**** Supplied data

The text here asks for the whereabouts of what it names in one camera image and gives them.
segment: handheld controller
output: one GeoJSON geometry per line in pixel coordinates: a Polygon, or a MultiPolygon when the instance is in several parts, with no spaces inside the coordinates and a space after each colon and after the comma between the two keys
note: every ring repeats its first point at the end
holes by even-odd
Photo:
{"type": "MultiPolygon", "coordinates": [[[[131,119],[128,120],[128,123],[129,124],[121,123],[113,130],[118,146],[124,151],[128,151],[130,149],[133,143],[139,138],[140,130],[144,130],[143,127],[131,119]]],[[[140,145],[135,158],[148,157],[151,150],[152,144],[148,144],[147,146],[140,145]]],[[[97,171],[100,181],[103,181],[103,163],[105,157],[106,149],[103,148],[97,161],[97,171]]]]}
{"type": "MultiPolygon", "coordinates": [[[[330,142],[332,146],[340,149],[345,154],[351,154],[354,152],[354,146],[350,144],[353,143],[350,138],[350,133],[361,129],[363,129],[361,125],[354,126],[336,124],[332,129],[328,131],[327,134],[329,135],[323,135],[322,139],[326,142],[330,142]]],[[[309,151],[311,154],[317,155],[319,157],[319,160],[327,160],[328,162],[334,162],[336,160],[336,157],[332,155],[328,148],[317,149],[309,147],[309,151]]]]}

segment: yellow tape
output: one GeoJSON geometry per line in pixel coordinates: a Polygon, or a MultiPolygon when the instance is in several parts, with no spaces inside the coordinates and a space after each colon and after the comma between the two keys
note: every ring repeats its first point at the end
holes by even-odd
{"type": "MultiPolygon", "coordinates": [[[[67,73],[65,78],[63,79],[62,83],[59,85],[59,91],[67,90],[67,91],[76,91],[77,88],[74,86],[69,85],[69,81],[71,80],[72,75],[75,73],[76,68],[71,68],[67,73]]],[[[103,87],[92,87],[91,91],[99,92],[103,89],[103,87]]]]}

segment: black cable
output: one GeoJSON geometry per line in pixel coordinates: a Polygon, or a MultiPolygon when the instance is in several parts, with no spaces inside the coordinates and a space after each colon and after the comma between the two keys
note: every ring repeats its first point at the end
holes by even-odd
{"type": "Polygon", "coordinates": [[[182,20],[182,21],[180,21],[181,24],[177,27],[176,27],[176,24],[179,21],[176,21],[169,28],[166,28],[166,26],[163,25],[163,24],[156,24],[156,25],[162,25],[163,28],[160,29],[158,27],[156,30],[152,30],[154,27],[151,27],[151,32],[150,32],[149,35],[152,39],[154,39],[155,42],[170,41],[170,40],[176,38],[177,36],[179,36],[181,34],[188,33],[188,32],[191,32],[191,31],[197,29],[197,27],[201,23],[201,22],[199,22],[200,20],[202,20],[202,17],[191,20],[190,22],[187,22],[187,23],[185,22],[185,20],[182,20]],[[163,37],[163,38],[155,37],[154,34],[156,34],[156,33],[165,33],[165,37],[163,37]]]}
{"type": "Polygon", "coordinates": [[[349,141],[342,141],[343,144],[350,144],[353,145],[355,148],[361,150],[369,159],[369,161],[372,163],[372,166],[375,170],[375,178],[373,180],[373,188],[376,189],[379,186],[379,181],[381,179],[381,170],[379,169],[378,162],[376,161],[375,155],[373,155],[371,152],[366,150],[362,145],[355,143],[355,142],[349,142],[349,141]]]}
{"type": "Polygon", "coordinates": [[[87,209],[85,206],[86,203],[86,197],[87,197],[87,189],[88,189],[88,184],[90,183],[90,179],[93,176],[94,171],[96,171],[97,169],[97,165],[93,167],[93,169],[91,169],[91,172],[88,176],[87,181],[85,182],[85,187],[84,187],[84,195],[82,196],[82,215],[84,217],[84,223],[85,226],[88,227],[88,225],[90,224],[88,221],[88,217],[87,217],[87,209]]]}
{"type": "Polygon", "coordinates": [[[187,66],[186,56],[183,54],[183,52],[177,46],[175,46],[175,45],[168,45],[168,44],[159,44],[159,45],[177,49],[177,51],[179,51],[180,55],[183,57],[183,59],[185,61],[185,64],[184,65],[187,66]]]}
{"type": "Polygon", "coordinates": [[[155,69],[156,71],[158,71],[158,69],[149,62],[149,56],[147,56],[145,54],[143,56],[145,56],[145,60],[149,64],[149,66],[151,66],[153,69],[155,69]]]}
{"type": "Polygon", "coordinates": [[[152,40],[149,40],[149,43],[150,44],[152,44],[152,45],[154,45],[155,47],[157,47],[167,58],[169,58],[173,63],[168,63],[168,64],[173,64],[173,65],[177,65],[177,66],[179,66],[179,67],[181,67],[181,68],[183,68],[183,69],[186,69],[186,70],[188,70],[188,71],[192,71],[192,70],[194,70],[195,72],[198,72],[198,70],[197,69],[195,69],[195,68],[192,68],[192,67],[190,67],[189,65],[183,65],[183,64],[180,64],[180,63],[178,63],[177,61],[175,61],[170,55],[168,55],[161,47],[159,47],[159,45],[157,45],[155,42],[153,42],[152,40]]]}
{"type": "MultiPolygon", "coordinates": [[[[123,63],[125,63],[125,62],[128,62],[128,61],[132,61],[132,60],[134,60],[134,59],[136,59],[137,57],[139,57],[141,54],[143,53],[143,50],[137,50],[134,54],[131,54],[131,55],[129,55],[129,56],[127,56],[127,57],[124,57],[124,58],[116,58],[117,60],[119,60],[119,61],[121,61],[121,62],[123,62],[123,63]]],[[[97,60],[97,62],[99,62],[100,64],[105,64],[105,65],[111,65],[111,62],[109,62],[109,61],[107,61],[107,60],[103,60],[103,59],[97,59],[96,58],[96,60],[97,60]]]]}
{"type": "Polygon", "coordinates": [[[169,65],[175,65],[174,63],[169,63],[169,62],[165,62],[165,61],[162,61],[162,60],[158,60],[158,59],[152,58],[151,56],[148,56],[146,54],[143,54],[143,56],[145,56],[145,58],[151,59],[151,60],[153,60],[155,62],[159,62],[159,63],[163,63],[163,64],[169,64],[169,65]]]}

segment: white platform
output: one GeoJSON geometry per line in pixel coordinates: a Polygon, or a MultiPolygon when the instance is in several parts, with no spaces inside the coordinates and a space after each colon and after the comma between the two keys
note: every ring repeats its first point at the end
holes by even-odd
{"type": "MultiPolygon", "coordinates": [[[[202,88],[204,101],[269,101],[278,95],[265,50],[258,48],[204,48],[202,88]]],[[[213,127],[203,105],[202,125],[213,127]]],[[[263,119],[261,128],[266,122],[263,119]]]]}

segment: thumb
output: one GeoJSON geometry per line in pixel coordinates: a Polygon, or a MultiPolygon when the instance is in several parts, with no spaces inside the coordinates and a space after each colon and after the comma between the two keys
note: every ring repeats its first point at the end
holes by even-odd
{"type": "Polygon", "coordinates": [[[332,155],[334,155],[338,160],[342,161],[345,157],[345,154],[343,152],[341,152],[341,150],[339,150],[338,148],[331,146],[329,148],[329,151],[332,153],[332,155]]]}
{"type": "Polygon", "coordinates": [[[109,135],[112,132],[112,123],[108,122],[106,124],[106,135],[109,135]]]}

********

▶ Work to be completed
Would you repeat all of the data above, word for word?

▶ Result of the task
The text here asks for the whereabouts of what it names in one camera image and gives them.
segment: handheld controller
output: one GeoJSON geometry per line in pixel coordinates: a Polygon, or a MultiPolygon when the instance is in several parts, with no spaces inside the coordinates and a space after each colon and after the comma between the two keys
note: every ring repeats its first point at the end
holes by even-odd
Photo:
{"type": "MultiPolygon", "coordinates": [[[[131,119],[128,120],[128,123],[129,124],[121,123],[113,130],[118,146],[124,151],[128,151],[130,149],[133,143],[139,138],[140,130],[144,130],[143,127],[131,119]]],[[[140,145],[135,158],[148,157],[151,150],[152,144],[148,144],[147,146],[140,145]]],[[[97,171],[100,181],[103,181],[103,163],[105,157],[106,149],[103,148],[97,161],[97,171]]]]}
{"type": "MultiPolygon", "coordinates": [[[[330,142],[332,146],[340,149],[345,154],[351,154],[354,152],[354,146],[350,144],[353,143],[350,138],[350,133],[361,129],[363,129],[361,125],[354,126],[336,124],[332,129],[328,131],[327,134],[329,135],[323,135],[322,139],[326,142],[330,142]]],[[[309,151],[311,154],[317,155],[319,157],[319,160],[327,160],[328,162],[334,162],[336,160],[336,157],[332,155],[328,148],[317,149],[309,147],[309,151]]]]}

segment: yellow tape
output: one GeoJSON geometry per line in pixel coordinates: a Polygon, or a MultiPolygon when the instance is in several parts, with no spaces inside the coordinates and a space after each colon and after the comma between the two keys
note: every ring repeats its first point at the end
holes by even-odd
{"type": "MultiPolygon", "coordinates": [[[[67,73],[65,78],[63,79],[62,83],[59,85],[59,91],[67,90],[67,91],[76,91],[77,88],[74,86],[69,85],[69,81],[71,80],[72,75],[75,73],[76,68],[71,68],[67,73]]],[[[103,87],[92,87],[91,91],[99,92],[103,89],[103,87]]]]}

segment: black cable
output: one GeoJSON geometry per line in pixel coordinates: a Polygon, or a MultiPolygon when the instance is in several parts, with no spaces inside the coordinates and a space after each colon and after the comma between the two keys
note: every ring repeats its first point at the end
holes by even-odd
{"type": "Polygon", "coordinates": [[[182,20],[182,21],[180,21],[181,24],[177,27],[176,27],[176,24],[179,21],[176,21],[169,28],[166,28],[166,26],[163,25],[163,24],[156,24],[156,25],[162,25],[163,28],[160,29],[158,27],[156,30],[152,30],[154,27],[151,27],[151,32],[150,32],[149,35],[152,39],[154,39],[155,42],[170,41],[170,40],[176,38],[177,36],[179,36],[181,34],[188,33],[188,32],[191,32],[191,31],[197,29],[197,27],[201,23],[201,22],[199,22],[200,20],[202,20],[202,17],[191,20],[190,22],[187,22],[187,23],[185,22],[185,20],[182,20]],[[163,37],[163,38],[155,37],[154,34],[156,34],[156,33],[165,33],[165,37],[163,37]]]}
{"type": "Polygon", "coordinates": [[[349,141],[342,141],[343,144],[350,144],[353,145],[355,148],[361,150],[369,159],[369,161],[372,163],[372,166],[375,170],[375,178],[373,180],[373,188],[376,189],[379,186],[379,181],[381,179],[381,170],[379,169],[378,162],[376,161],[375,155],[373,155],[371,152],[366,150],[362,145],[355,143],[355,142],[349,142],[349,141]]]}
{"type": "Polygon", "coordinates": [[[87,209],[85,206],[86,203],[86,197],[87,197],[87,189],[88,189],[88,184],[90,183],[90,179],[93,176],[94,171],[96,171],[97,169],[97,165],[93,167],[93,169],[91,169],[91,172],[88,176],[87,181],[85,182],[85,187],[84,187],[84,195],[82,196],[82,215],[84,217],[84,223],[85,226],[88,227],[88,225],[90,224],[88,221],[88,217],[87,217],[87,209]]]}
{"type": "Polygon", "coordinates": [[[187,66],[186,56],[183,54],[183,52],[177,46],[175,46],[175,45],[168,45],[168,44],[159,44],[159,45],[177,49],[177,51],[179,51],[180,55],[183,57],[183,59],[185,61],[185,64],[184,65],[187,66]]]}
{"type": "Polygon", "coordinates": [[[155,69],[156,71],[158,71],[158,69],[149,62],[149,56],[147,56],[145,54],[143,56],[145,56],[145,60],[149,64],[149,66],[151,66],[153,69],[155,69]]]}
{"type": "Polygon", "coordinates": [[[152,40],[149,40],[149,43],[150,44],[152,44],[152,45],[154,45],[155,47],[157,47],[167,58],[169,58],[173,63],[168,63],[168,64],[173,64],[173,65],[177,65],[177,66],[179,66],[179,67],[181,67],[181,68],[183,68],[183,69],[186,69],[186,70],[188,70],[188,71],[192,71],[192,70],[194,70],[195,72],[198,72],[198,70],[197,69],[195,69],[195,68],[192,68],[192,67],[190,67],[189,65],[183,65],[183,64],[180,64],[180,63],[178,63],[177,61],[175,61],[170,55],[168,55],[161,47],[159,47],[159,45],[157,45],[155,42],[153,42],[152,40]]]}
{"type": "MultiPolygon", "coordinates": [[[[123,63],[125,63],[125,62],[128,62],[128,61],[132,61],[132,60],[134,60],[134,59],[136,59],[137,57],[139,57],[141,54],[143,53],[143,50],[137,50],[134,54],[131,54],[131,55],[129,55],[129,56],[127,56],[127,57],[124,57],[124,58],[116,58],[117,60],[119,60],[119,61],[121,61],[121,62],[123,62],[123,63]]],[[[97,60],[97,62],[99,62],[100,64],[105,64],[105,65],[111,65],[111,62],[109,62],[109,61],[107,61],[107,60],[103,60],[103,59],[97,59],[96,58],[96,60],[97,60]]]]}
{"type": "Polygon", "coordinates": [[[169,65],[175,65],[174,63],[169,63],[169,62],[165,62],[165,61],[162,61],[162,60],[158,60],[158,59],[152,58],[151,56],[148,56],[146,54],[143,54],[143,56],[145,56],[145,58],[151,59],[151,60],[153,60],[155,62],[159,62],[159,63],[163,63],[163,64],[169,64],[169,65]]]}

segment: white platform
output: one GeoJSON geometry per line in pixel coordinates: a Polygon, or a MultiPolygon when the instance is in several parts, with no spaces inside the coordinates and a space after each colon and after the comma between the two keys
note: every ring repeats its first point at the end
holes by even-odd
{"type": "MultiPolygon", "coordinates": [[[[202,88],[204,101],[269,101],[278,95],[265,50],[258,48],[204,48],[202,88]]],[[[213,127],[203,105],[202,125],[213,127]]],[[[263,119],[261,128],[266,122],[263,119]]]]}

segment: thumb
output: one GeoJSON geometry per line in pixel coordinates: a Polygon, or a MultiPolygon when the instance is in several parts, with no spaces inside the coordinates and a space after each colon and after the comma between the two keys
note: every ring repeats its first point at the end
holes by even-odd
{"type": "Polygon", "coordinates": [[[332,155],[334,155],[338,160],[342,161],[345,157],[345,154],[343,152],[341,152],[341,150],[339,150],[338,148],[331,146],[329,148],[329,151],[332,153],[332,155]]]}
{"type": "Polygon", "coordinates": [[[109,135],[112,132],[112,123],[108,122],[106,124],[106,135],[109,135]]]}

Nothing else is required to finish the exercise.